# Swarm Control



## Michael Bush (Aug 2, 2002)

This happened on my long medium and not my TBH but I think it's important. The bees didn't even fill half the three box long hive before they swarmed. I think I should have added some empty frames in the brood nest to get them spread out horizontally more.


----------



## BerkeyDavid (Jan 29, 2004)

Interesting, were you using a follower board?


----------



## Michael Bush (Aug 2, 2002)

No follower board. Just a 48 3/4" long medium depth hive with a SBB and Migratory covers. They did well in this last year and pretty much filled it, so I was surprised when they swarmed before it was half full.


----------



## BWrangler (Aug 14, 2002)

Hi Guys,

My first tbh wanted to swarm with just half the hive full of comb.
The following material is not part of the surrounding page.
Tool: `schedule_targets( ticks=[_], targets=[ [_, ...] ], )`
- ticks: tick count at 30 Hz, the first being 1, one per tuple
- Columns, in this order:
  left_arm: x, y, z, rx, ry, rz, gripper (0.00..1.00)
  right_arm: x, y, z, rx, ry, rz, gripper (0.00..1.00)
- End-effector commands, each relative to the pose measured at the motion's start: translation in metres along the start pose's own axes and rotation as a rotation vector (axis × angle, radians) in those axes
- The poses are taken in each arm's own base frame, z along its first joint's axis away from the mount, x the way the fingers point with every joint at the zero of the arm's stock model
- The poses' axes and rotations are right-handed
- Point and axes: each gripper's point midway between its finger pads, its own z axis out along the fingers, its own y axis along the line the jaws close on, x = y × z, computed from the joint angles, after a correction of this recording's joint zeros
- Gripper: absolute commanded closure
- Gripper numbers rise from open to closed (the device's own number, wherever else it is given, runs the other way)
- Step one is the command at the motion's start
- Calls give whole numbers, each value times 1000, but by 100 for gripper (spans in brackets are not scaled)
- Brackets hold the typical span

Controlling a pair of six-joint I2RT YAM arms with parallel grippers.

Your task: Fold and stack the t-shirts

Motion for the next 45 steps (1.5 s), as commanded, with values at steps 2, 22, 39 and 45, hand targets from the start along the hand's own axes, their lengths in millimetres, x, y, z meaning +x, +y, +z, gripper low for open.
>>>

No crowding or congestion was apparent. The hive reached a critical "mass" with bees, stores and available forage. The hive priorities, dynamics and timing were just what Walt Wright has been describing in his articles in Bee Culture. 

Much more is involved than just congestion. A whole set of broodnest dynamics provides for the best possible survival conditions for both the swarm and the parent colony.

At first it's a shock to see a thb swarm that doesn't meet the "classical" swarming conditions. But I think the reproductive focus in a hive parallels that which is seen throughout the rest of nature.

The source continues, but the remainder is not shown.